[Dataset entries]
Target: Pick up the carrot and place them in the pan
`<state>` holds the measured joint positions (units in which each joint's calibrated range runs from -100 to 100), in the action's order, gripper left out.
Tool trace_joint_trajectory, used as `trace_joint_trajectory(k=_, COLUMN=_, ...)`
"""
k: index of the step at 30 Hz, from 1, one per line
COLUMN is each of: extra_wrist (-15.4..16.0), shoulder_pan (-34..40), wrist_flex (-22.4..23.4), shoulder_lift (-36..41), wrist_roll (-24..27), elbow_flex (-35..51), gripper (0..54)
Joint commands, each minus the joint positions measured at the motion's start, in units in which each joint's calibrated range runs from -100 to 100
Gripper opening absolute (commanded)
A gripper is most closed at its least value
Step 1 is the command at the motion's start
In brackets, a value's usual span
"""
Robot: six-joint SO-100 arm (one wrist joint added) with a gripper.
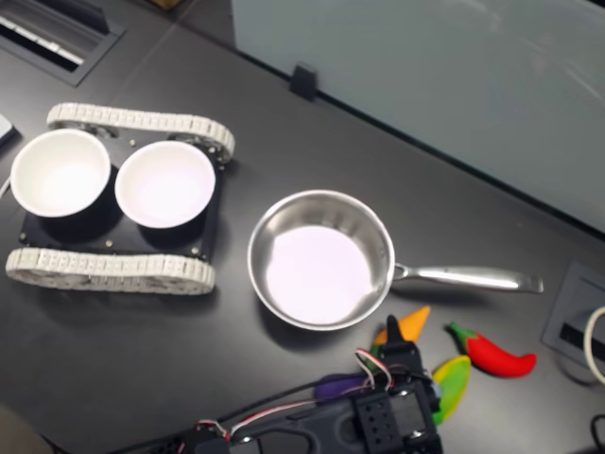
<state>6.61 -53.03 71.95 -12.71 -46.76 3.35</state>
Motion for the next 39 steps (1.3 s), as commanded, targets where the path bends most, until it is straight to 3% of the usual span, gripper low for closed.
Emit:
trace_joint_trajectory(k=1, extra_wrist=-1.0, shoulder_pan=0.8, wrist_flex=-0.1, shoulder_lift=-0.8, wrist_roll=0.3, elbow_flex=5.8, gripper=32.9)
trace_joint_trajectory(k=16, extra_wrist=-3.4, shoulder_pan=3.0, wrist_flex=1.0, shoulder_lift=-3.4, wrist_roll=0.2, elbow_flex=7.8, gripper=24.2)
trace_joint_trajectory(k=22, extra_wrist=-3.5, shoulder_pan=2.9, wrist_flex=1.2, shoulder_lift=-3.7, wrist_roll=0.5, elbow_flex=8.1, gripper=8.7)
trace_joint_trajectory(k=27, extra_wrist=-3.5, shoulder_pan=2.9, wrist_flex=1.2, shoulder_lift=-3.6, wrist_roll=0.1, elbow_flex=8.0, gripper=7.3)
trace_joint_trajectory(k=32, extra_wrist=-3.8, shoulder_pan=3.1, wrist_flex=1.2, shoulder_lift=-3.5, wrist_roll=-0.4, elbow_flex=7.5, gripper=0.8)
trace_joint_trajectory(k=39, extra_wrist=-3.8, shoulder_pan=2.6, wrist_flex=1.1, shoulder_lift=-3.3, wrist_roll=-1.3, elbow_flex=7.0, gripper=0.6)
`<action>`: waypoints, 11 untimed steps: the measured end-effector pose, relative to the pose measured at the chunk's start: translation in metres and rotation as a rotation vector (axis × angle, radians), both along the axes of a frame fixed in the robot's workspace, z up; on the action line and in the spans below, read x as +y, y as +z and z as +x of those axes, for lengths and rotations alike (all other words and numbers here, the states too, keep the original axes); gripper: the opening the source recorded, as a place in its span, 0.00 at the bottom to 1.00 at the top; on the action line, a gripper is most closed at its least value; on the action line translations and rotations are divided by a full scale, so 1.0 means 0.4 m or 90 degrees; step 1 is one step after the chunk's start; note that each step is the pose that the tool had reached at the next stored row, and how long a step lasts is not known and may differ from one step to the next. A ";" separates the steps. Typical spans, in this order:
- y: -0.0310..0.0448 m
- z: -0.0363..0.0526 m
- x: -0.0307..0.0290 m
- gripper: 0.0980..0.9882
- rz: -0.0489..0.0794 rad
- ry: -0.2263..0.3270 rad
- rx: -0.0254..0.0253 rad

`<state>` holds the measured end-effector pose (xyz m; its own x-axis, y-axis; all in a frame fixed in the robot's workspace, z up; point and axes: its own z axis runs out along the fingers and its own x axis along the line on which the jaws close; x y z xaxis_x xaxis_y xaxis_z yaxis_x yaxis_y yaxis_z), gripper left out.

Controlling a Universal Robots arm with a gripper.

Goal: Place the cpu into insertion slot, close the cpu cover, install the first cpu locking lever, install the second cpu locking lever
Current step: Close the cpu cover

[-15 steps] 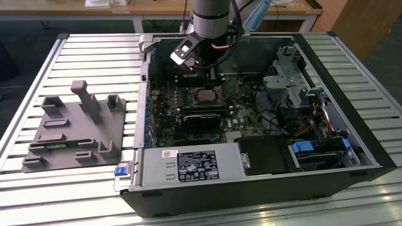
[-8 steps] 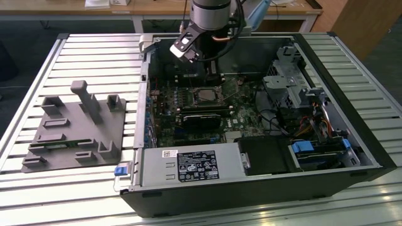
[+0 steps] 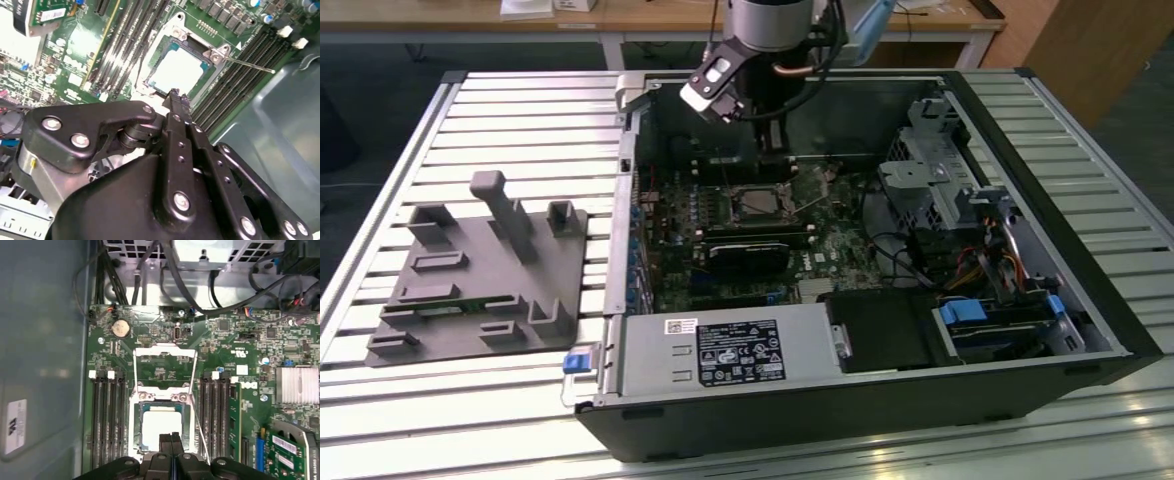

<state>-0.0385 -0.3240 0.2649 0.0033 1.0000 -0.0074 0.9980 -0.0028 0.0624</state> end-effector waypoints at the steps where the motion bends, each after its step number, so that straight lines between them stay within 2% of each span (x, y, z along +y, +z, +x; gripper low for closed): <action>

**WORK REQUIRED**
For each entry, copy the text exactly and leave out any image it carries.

**ANSWER TO THIS PROBLEM**
Target: Pick up the carrot and place them in the pan
`<state>` holds the measured joint positions (units in which each joint's calibrated range runs from -100 to 100), in the action's order, gripper left out.
Tool trace_joint_trajectory, used as `trace_joint_trajectory(k=_, COLUMN=_, ...)`
"""
k: index of the step at 30 Hz, from 1, one per line
COLUMN is each of: extra_wrist (-15.4..16.0), shoulder_pan (-34..40), wrist_flex (-22.4..23.4), shoulder_lift (-36..41), wrist_roll (-24..27), elbow_flex (-35..51), gripper (0..54)
Joint commands, each minus the joint positions measured at the motion's start, in units in which each joint's calibrated range runs from -100 to 100
Gripper opening absolute (commanded)
A gripper is most closed at its least value
Step 1 is the command at the motion's start
In brackets, a value's usual span
"""
Robot: six-joint SO-100 arm (one wrist joint added) with a gripper.
<state>6.61 -53.03 71.95 -12.71 -46.76 3.35</state>
Motion for the next 39 steps (1.3 s), as commanded, targets where the path bends most, until it is straight to 3% of the usual span, gripper low for closed.
Emit:
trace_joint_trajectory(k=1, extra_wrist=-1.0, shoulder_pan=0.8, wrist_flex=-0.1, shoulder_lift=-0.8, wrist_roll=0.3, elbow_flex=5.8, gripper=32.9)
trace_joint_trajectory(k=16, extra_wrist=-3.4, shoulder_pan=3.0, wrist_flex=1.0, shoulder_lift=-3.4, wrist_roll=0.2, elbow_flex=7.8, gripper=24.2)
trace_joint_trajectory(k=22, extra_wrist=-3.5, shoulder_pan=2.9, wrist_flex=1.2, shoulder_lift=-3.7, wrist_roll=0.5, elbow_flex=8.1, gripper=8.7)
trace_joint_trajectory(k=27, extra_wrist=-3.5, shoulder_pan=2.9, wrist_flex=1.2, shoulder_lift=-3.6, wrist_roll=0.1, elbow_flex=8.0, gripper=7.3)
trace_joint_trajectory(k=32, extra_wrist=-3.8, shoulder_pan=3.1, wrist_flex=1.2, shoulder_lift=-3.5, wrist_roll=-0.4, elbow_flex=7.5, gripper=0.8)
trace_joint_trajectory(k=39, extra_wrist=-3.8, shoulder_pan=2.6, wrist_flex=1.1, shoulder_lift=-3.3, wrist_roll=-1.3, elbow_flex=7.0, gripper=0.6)
`<action>`: waypoints, 11 untimed steps: the measured end-effector pose, relative to the pose measured at the chunk's start: translation in metres and rotation as a rotation vector (axis × angle, radians), both along the axes of a frame fixed in the robot's workspace, z up; on the action line and in the spans below, read x as +y, y as +z and z as +x of those axes, for lengths and rotations alike (all other words and numbers here, the states too, keep the original axes); gripper: the opening the source recorded, as a place in its span, 0.00 at the bottom to 1.00 at the top; on the action line, a gripper is most closed at its least value; on the action line translations and rotations are divided by a full scale, so 1.0 means 0.4 m or 90 degrees; step 1 is one step after the chunk's start; note that each step is the pose that the tool had reached at the next stored row, and how long a step lasts is not known and may differ from one step to the next. A ";" separates the steps. Typical spans, in this order:
- y: -0.0310..0.0448 m
- z: -0.0363..0.0526 m
- x: -0.0307..0.0290 m
- gripper: 0.0980..0.9882
- rz: -0.0489..0.0794 rad
- ry: -0.2263..0.3270 rad
- rx: -0.0254..0.0253 rad

`<state>` holds the measured end-effector pose (xyz m; its own x-axis, y-axis; all in a frame fixed in the robot's workspace, z up; point and axes: its own z axis runs out along the fingers and its own x axis along the line on which the jaws close; x y z xaxis_x xaxis_y xaxis_z yaxis_x yaxis_y yaxis_z), gripper left out.

Controlling a Universal Robots arm with a gripper.

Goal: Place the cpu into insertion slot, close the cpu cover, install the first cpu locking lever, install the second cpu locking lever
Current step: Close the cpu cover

[-15 steps] 
[-8 steps] 
[+0 steps] 

<state>-0.0385 -0.3240 0.2649 0.0033 1.0000 -0.0074 0.9980 -0.0028 0.0624</state> end-effector waypoints at the steps where the motion bends, each after its step number, so that straight lines between them stay within 2% of each span (x, y, z along +y, +z, +x; gripper low for closed): <action>

The response is now done.